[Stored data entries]

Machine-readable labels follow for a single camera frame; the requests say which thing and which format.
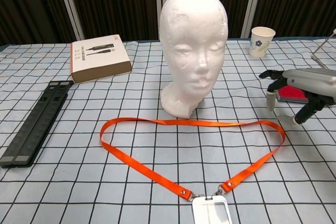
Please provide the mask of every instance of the cardboard box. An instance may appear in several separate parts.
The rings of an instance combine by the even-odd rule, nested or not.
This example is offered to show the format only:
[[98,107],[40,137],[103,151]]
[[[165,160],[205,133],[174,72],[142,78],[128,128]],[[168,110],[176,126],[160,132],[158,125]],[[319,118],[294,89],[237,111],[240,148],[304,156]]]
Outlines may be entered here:
[[131,61],[119,35],[70,44],[70,73],[75,83],[131,71]]

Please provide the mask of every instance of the paper cup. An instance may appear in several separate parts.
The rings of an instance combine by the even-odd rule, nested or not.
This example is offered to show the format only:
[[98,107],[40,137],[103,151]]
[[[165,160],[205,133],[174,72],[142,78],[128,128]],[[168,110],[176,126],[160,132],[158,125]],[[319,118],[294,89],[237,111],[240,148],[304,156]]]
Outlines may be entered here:
[[258,26],[252,29],[249,53],[253,57],[263,57],[271,44],[275,31],[268,27]]

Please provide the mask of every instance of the orange lanyard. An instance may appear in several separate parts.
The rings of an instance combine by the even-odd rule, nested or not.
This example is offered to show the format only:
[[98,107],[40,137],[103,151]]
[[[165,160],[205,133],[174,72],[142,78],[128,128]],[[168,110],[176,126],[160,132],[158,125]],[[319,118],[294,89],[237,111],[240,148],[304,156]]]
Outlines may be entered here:
[[143,164],[136,161],[134,158],[122,152],[121,150],[115,148],[114,146],[102,140],[103,133],[108,127],[112,126],[115,123],[126,122],[126,121],[147,121],[147,122],[154,122],[154,123],[163,124],[163,125],[190,125],[190,126],[209,126],[209,127],[228,127],[228,126],[239,126],[239,125],[264,124],[264,125],[270,126],[274,128],[275,130],[277,130],[282,136],[281,144],[275,150],[266,154],[265,156],[260,158],[257,162],[250,165],[249,167],[247,167],[245,170],[241,171],[237,175],[235,175],[233,178],[229,179],[226,182],[223,182],[220,186],[226,193],[234,189],[236,186],[240,184],[240,182],[242,182],[245,178],[247,178],[249,175],[254,173],[257,169],[259,169],[264,164],[264,162],[266,162],[267,159],[269,159],[280,148],[280,146],[283,145],[285,141],[285,131],[283,130],[283,128],[280,127],[278,124],[267,121],[267,120],[254,121],[254,122],[248,122],[248,123],[225,123],[225,122],[209,122],[209,121],[197,121],[197,120],[149,120],[149,119],[141,119],[141,118],[115,118],[115,119],[111,119],[107,121],[102,126],[100,130],[100,143],[109,153],[113,154],[116,158],[118,158],[125,164],[129,165],[133,169],[137,170],[139,173],[143,174],[147,178],[151,179],[152,181],[155,181],[156,183],[160,184],[161,186],[165,187],[166,189],[172,191],[173,193],[177,194],[178,196],[186,200],[190,200],[194,197],[194,194],[192,191],[166,179],[162,175],[147,168]]

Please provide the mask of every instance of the table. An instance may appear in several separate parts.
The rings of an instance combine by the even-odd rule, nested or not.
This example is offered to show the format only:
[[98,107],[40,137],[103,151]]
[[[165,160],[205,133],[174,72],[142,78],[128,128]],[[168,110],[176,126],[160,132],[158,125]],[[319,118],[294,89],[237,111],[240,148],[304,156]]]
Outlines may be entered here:
[[[277,102],[266,111],[266,69],[319,66],[310,59],[323,39],[278,38],[262,59],[249,41],[228,40],[225,62],[194,119],[247,122],[294,115],[303,104]],[[173,119],[159,91],[172,77],[159,42],[124,43],[131,74],[74,84],[34,164],[0,168],[1,223],[185,223],[187,202],[108,154],[99,142],[104,122],[122,116]],[[317,53],[336,69],[336,39]],[[0,52],[0,155],[47,83],[70,80],[69,44],[11,45]],[[336,221],[336,107],[303,126],[281,125],[284,146],[259,171],[226,195],[233,223]],[[204,128],[119,123],[104,135],[147,167],[198,194],[212,194],[280,143],[268,127]]]

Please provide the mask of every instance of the red object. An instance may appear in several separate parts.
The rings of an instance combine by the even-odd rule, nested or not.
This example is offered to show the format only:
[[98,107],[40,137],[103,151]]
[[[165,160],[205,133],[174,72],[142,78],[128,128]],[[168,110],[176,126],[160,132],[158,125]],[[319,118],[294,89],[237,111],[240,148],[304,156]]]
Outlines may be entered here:
[[142,119],[142,118],[114,118],[114,119],[107,121],[102,126],[100,130],[100,144],[104,147],[105,150],[113,154],[116,158],[118,158],[125,164],[137,170],[142,175],[155,181],[156,183],[160,184],[161,186],[165,187],[166,189],[172,191],[173,193],[177,194],[178,196],[186,200],[188,200],[191,197],[191,195],[193,194],[192,191],[168,180],[162,175],[156,173],[155,171],[147,168],[140,162],[136,161],[134,158],[122,152],[118,148],[102,140],[103,133],[108,127],[114,125],[115,123],[126,122],[126,121],[147,121],[147,122],[153,122],[153,123],[158,123],[158,124],[163,124],[163,125],[189,125],[189,126],[211,126],[211,127],[221,127],[221,126],[228,127],[228,126],[239,126],[239,125],[264,124],[264,125],[268,125],[274,128],[275,130],[277,130],[282,136],[281,144],[276,149],[274,149],[273,151],[267,153],[265,156],[260,158],[257,162],[247,167],[245,170],[241,171],[240,173],[236,174],[231,179],[222,183],[221,187],[225,192],[229,192],[232,189],[234,189],[236,186],[240,184],[240,182],[242,182],[245,178],[247,178],[249,175],[253,174],[257,169],[259,169],[264,164],[264,162],[266,162],[280,148],[280,146],[284,143],[285,137],[286,137],[285,131],[283,130],[282,127],[280,127],[278,124],[274,122],[267,121],[267,120],[254,121],[254,122],[248,122],[248,123],[225,123],[225,122],[209,122],[209,121],[198,121],[198,120],[149,120],[149,119]]
[[278,90],[278,99],[280,101],[292,101],[292,102],[308,102],[304,93],[292,86],[285,86]]

Problem statement ::
Write the records out once more, exactly as they appear, with no pictures.

Response to this exercise ::
Machine-readable labels follow for a single camera frame; the requests say which thing and which format.
Please provide the mask of every instance of the cardboard box. An instance may appear in several separate parts.
The rings of an instance combine by the even-odd rule, nested or not.
This example is offered to show the format only:
[[98,107],[40,137],[103,151]]
[[[165,160],[205,133],[174,72],[142,78],[128,128]],[[168,110],[176,126],[160,132],[158,125]],[[319,118],[294,89],[237,111],[240,148],[304,156]]]
Outlines may be entered here:
[[131,61],[119,35],[70,44],[70,73],[75,83],[131,71]]

Please provide the mask of every instance of the paper cup. An instance may appear in several separate parts.
The rings of an instance combine by the even-odd rule, nested or not.
This example is offered to show the format only:
[[98,107],[40,137],[103,151]]
[[[165,160],[205,133],[174,72],[142,78],[128,128]],[[168,110],[176,126],[160,132],[158,125]],[[319,118],[294,89],[237,111],[240,148],[304,156]]]
Outlines may be entered here:
[[258,26],[252,29],[249,53],[253,57],[263,57],[271,44],[275,31],[268,27]]

Please provide the mask of every instance of the orange lanyard. An instance may appear in several separate parts.
The rings of an instance combine by the even-odd rule, nested or not.
This example is offered to show the format only:
[[98,107],[40,137],[103,151]]
[[[165,160],[205,133],[174,72],[142,78],[128,128]],[[168,110],[176,126],[160,132],[158,125]],[[319,118],[294,89],[237,111],[240,148],[304,156]]]
Outlines may be entered here:
[[143,164],[136,161],[134,158],[122,152],[121,150],[115,148],[114,146],[102,140],[103,133],[108,127],[112,126],[115,123],[126,122],[126,121],[147,121],[147,122],[154,122],[154,123],[163,124],[163,125],[190,125],[190,126],[209,126],[209,127],[228,127],[228,126],[239,126],[239,125],[264,124],[264,125],[270,126],[274,128],[275,130],[277,130],[282,136],[281,144],[275,150],[266,154],[265,156],[260,158],[257,162],[250,165],[249,167],[247,167],[245,170],[241,171],[237,175],[235,175],[233,178],[229,179],[226,182],[223,182],[220,186],[226,193],[234,189],[236,186],[240,184],[240,182],[242,182],[245,178],[247,178],[249,175],[254,173],[257,169],[259,169],[264,164],[264,162],[266,162],[267,159],[269,159],[280,148],[280,146],[283,145],[285,141],[285,131],[283,130],[283,128],[280,127],[278,124],[267,121],[267,120],[254,121],[254,122],[248,122],[248,123],[225,123],[225,122],[209,122],[209,121],[197,121],[197,120],[149,120],[149,119],[141,119],[141,118],[115,118],[115,119],[111,119],[107,121],[102,126],[100,130],[100,143],[109,153],[113,154],[116,158],[118,158],[125,164],[129,165],[133,169],[137,170],[139,173],[143,174],[147,178],[151,179],[152,181],[155,181],[156,183],[160,184],[161,186],[165,187],[166,189],[172,191],[173,193],[177,194],[178,196],[186,200],[190,200],[194,197],[194,194],[192,191],[166,179],[162,175],[147,168]]

Please provide the mask of every instance of the table. An instance may appear in several separate parts.
The rings of an instance combine by the even-odd rule, nested or not.
This example is offered to show the format only:
[[98,107],[40,137],[103,151]]
[[[165,160],[205,133],[174,72],[142,78],[128,128]],[[168,110],[176,126],[160,132],[158,125]],[[319,118],[294,89],[237,111],[240,148],[304,156]]]
Outlines may be entered here:
[[[277,102],[266,111],[266,69],[319,66],[310,59],[323,39],[278,38],[262,59],[249,41],[228,40],[225,62],[194,119],[247,122],[294,115],[303,104]],[[173,119],[159,91],[172,77],[159,42],[124,43],[131,74],[74,84],[34,164],[0,168],[1,223],[185,223],[187,202],[108,154],[99,142],[104,122],[122,116]],[[317,53],[336,69],[336,39]],[[0,52],[0,155],[47,83],[70,80],[69,44],[11,45]],[[336,221],[336,107],[303,126],[281,125],[284,146],[259,171],[226,195],[233,223]],[[204,128],[119,123],[104,135],[147,167],[198,194],[212,194],[280,143],[268,127]]]

Please provide the mask of every instance of the red object. An instance may appear in several separate parts.
The rings of an instance combine by the even-odd rule, nested or not.
This example is offered to show the format only:
[[98,107],[40,137],[103,151]]
[[[165,160],[205,133],[174,72],[142,78],[128,128]],[[168,110],[176,126],[160,132],[158,125]],[[319,118],[294,89],[237,111],[240,148],[304,156]]]
Outlines may be entered here:
[[142,119],[142,118],[114,118],[114,119],[107,121],[102,126],[100,130],[100,144],[104,147],[105,150],[113,154],[116,158],[118,158],[125,164],[137,170],[142,175],[155,181],[156,183],[160,184],[161,186],[165,187],[166,189],[172,191],[173,193],[177,194],[178,196],[186,200],[188,200],[191,197],[191,195],[193,194],[192,191],[168,180],[162,175],[156,173],[155,171],[147,168],[140,162],[136,161],[134,158],[122,152],[118,148],[102,140],[103,133],[108,127],[114,125],[115,123],[126,122],[126,121],[147,121],[147,122],[153,122],[153,123],[158,123],[158,124],[163,124],[163,125],[189,125],[189,126],[211,126],[211,127],[221,127],[221,126],[228,127],[228,126],[239,126],[239,125],[264,124],[264,125],[268,125],[274,128],[275,130],[277,130],[282,136],[281,144],[276,149],[274,149],[273,151],[267,153],[265,156],[260,158],[257,162],[247,167],[245,170],[241,171],[240,173],[236,174],[231,179],[222,183],[221,187],[225,192],[229,192],[232,189],[234,189],[236,186],[240,184],[240,182],[242,182],[245,178],[247,178],[249,175],[253,174],[257,169],[259,169],[264,164],[264,162],[266,162],[280,148],[280,146],[284,143],[285,137],[286,137],[285,131],[283,130],[282,127],[280,127],[278,124],[274,122],[267,121],[267,120],[254,121],[254,122],[248,122],[248,123],[225,123],[225,122],[209,122],[209,121],[198,121],[198,120],[149,120],[149,119]]
[[278,90],[278,99],[280,101],[292,101],[292,102],[308,102],[304,93],[292,86],[285,86]]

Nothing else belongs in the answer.